▶ **TASK**:
This exercise calls for the data below to be retyped exactly, minus any images.

[Stored data]
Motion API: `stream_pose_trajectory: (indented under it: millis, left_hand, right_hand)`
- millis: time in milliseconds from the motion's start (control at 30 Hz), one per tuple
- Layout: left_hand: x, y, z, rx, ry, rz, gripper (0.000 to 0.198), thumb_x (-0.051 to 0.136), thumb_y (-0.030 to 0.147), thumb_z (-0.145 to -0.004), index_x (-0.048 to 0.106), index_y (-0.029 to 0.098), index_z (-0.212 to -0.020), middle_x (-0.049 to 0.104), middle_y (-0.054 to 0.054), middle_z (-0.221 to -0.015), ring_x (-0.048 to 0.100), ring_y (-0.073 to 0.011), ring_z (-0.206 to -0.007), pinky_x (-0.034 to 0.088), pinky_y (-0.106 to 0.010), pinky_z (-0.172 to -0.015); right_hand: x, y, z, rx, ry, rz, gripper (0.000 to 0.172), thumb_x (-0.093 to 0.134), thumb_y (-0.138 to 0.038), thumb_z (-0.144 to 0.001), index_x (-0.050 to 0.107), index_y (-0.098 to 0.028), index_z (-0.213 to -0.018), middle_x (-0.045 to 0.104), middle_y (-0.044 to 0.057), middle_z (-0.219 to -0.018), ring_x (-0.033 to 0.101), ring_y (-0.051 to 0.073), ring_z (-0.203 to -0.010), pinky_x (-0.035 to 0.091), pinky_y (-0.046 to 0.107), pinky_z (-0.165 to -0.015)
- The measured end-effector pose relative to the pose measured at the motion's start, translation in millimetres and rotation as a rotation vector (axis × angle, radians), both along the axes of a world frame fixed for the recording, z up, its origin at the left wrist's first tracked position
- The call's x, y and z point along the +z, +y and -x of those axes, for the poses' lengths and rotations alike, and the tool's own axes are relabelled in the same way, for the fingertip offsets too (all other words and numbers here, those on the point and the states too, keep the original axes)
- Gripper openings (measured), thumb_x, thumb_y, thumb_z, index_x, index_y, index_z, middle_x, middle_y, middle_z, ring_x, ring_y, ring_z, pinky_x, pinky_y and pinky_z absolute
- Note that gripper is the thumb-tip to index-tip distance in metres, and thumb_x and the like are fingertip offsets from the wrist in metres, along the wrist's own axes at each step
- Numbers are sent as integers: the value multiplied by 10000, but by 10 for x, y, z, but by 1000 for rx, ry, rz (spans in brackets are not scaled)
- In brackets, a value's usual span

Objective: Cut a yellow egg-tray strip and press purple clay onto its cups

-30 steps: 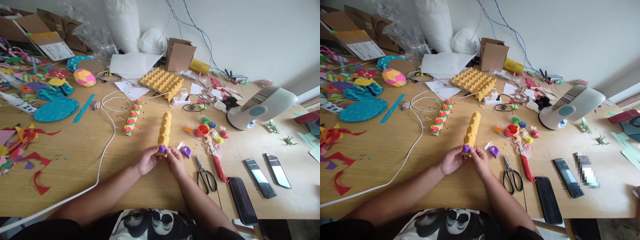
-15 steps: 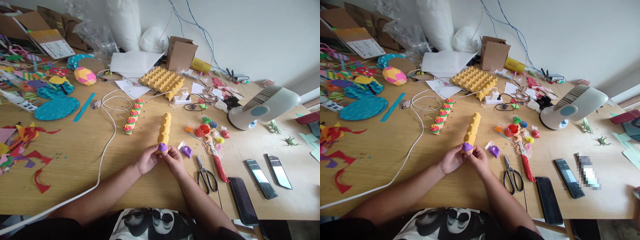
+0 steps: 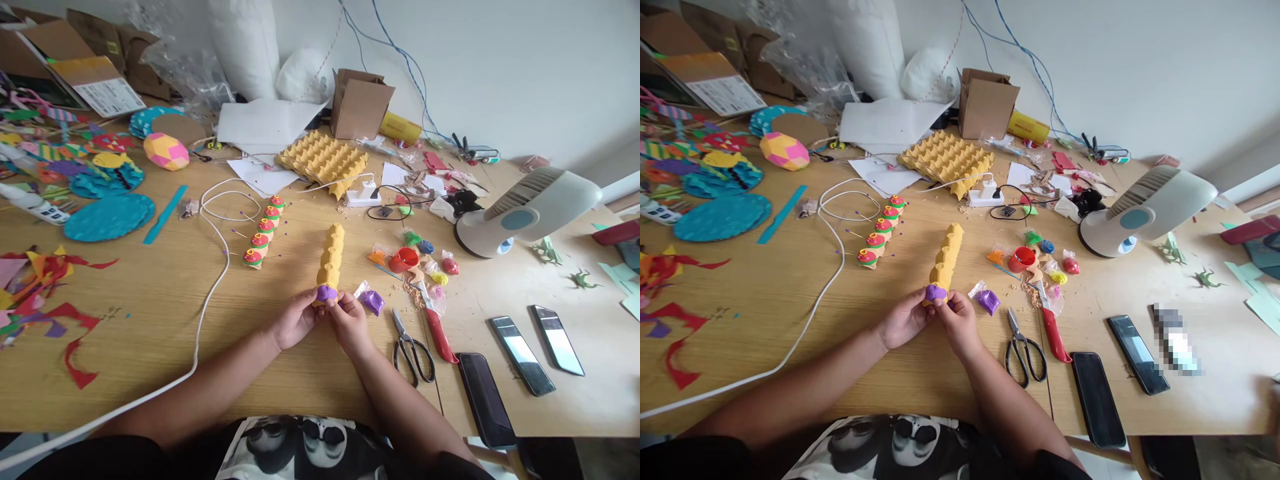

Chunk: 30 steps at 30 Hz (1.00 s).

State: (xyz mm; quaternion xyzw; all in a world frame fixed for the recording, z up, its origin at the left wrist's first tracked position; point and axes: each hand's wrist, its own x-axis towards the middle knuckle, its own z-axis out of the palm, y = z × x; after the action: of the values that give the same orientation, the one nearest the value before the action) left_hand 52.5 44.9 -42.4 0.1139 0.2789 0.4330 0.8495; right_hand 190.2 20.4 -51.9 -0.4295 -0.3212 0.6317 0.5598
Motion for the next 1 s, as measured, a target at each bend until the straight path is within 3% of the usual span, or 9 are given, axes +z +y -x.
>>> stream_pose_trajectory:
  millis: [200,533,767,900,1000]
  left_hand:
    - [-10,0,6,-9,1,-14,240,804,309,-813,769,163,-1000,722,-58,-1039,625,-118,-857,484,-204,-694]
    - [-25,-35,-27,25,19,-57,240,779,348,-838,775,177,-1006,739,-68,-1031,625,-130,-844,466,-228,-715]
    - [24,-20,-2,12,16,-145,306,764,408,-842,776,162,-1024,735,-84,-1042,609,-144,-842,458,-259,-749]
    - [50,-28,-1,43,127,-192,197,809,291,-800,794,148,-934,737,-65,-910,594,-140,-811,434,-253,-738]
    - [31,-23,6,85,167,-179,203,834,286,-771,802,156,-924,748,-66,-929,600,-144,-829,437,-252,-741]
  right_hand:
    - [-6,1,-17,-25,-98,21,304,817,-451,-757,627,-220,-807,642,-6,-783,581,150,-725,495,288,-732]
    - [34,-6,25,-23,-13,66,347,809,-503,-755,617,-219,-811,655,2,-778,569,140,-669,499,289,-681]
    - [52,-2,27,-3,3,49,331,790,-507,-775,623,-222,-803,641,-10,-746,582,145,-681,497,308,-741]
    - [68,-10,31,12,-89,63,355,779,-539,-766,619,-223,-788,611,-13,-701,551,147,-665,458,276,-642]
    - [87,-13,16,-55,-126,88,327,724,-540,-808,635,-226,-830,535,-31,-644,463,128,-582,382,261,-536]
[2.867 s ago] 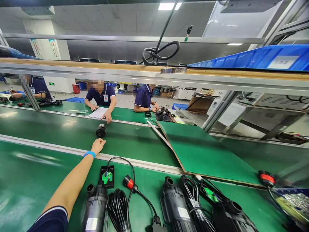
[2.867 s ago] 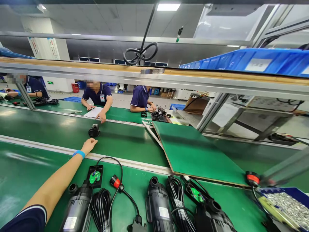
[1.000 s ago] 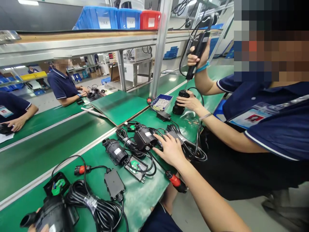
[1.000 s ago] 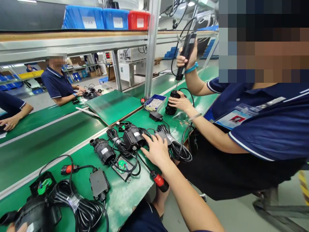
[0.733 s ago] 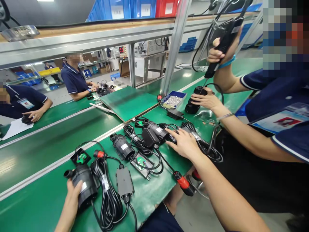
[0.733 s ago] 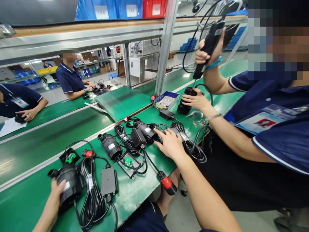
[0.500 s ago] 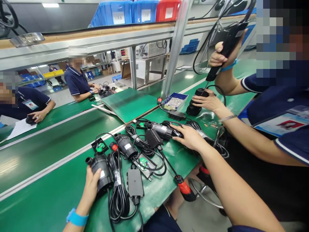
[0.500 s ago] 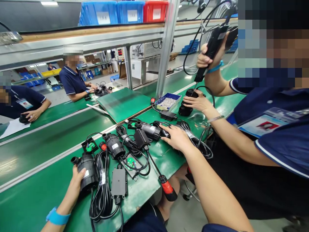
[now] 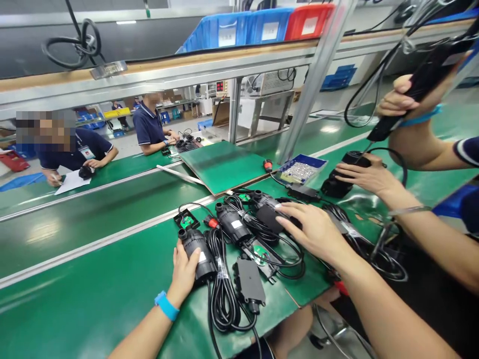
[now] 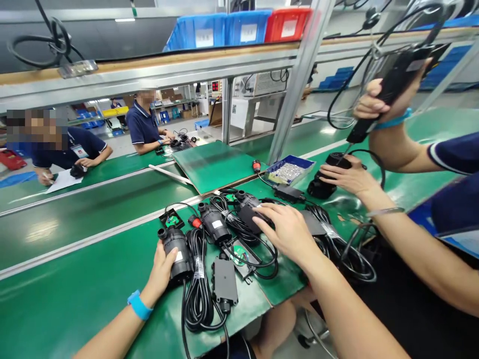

▶ **RESPONSE FOR THIS EXERCISE**:
Motion API: `stream_pose_trajectory: (indented under it: millis, left_hand, right_hand)`
- millis: time in milliseconds from the motion's start (control at 30 Hz), one per tuple
- Layout: left_hand: x, y, z, rx, ry, rz, gripper (0.000 to 0.198), thumb_x (-0.051 to 0.136), thumb_y (-0.030 to 0.147), thumb_z (-0.145 to -0.004), index_x (-0.048 to 0.106), index_y (-0.029 to 0.098), index_z (-0.212 to -0.020), middle_x (-0.049 to 0.104), middle_y (-0.054 to 0.054), middle_z (-0.221 to -0.015), ring_x (-0.048 to 0.100), ring_y (-0.073 to 0.011), ring_z (-0.206 to -0.007), pinky_x (-0.034 to 0.088), pinky_y (-0.106 to 0.010), pinky_z (-0.172 to -0.015); right_hand: x, y, z, rx, ry, rz, gripper (0.000 to 0.172), thumb_x (-0.093 to 0.134), thumb_y (-0.138 to 0.038), thumb_z (-0.144 to 0.001), index_x (-0.050 to 0.107), index_y (-0.098 to 0.028), index_z (-0.213 to -0.018), middle_x (-0.045 to 0.104), middle_y (-0.044 to 0.057), middle_z (-0.219 to -0.018), ring_x (-0.033 to 0.101), ring_y (-0.051 to 0.073), ring_z (-0.203 to -0.010), pinky_x (-0.035 to 0.091), pinky_y (-0.046 to 0.107), pinky_z (-0.165 to -0.015)
- The measured end-effector pose relative to the pose measured at the motion's start, translation in millimetres and rotation as a rotation vector (axis × angle, radians), both along the axes of a world frame fixed for the recording, z up, its origin at the left wrist's first tracked position
- The call's x, y and z point along the +z, +y and -x of those axes, for the poses' lengths and rotations alike, and the tool's own axes are relabelled in the same way, for the fingertip offsets too (all other words and numbers here, those on the point and the states too, keep the original axes)
- Gripper openings (measured), thumb_x, thumb_y, thumb_z, index_x, index_y, index_z, middle_x, middle_y, middle_z, ring_x, ring_y, ring_z, pinky_x, pinky_y and pinky_z absolute
- Note that gripper is the thumb-tip to index-tip distance in metres, and thumb_x and the like are fingertip offsets from the wrist in metres, along the wrist's own axes at each step
- Numbers are sent as integers: the value multiplied by 10000, but by 10 for x, y, z, but by 1000 for rx, ry, rz (spans in brackets are not scaled)
- In brackets, a value's usual span

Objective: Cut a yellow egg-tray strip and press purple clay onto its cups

-30 steps: 
-15 steps: 
+0 steps: 

Chunk: 30 steps at 30 Hz (1.00 s).

State: (xyz mm; quaternion xyzw; all in a world frame fixed for the recording, z up, its origin at the left wrist's first tracked position; point and axes: each hand's wrist, its own x-axis towards the middle knuckle, its own z-axis out of the palm, y = z × x; after the action: of the values that give the same orientation, the one nearest the value before the action) left_hand 52.5 44.9 -42.4 0.1139 0.2789 0.4330 0.8495; right_hand 190.2 20.4 -51.9 -0.4295 -0.3212 0.6317 0.5598
Motion for the next 1 s, as measured, a target at each bend until the straight path is within 3% of the usual span, or 9 are given, axes +z +y -x.
>>> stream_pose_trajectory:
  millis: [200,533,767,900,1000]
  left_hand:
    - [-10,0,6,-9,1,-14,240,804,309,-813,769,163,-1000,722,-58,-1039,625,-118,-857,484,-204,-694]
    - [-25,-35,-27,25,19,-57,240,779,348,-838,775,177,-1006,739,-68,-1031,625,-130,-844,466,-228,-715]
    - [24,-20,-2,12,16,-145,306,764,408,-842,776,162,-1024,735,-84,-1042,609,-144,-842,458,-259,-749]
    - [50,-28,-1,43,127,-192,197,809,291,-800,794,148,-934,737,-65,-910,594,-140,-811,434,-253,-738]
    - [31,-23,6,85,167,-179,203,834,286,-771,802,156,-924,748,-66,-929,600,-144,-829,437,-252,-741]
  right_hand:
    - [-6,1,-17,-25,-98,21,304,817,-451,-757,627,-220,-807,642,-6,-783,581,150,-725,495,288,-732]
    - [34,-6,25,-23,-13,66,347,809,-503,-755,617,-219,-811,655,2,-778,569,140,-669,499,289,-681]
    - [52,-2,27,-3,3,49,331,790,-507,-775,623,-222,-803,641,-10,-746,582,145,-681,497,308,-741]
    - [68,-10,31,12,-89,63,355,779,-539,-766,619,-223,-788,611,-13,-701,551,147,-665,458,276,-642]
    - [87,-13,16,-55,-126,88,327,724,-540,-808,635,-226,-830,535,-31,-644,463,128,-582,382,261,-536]
[2.867 s ago] 
[2.867 s ago] 
[1.000 s ago] 
[1.000 s ago] 
[0.733 s ago] 
[0.733 s ago] 
[0.500 s ago] 
[0.500 s ago] 
[now] 
[now] 

Nothing further is required for this exercise.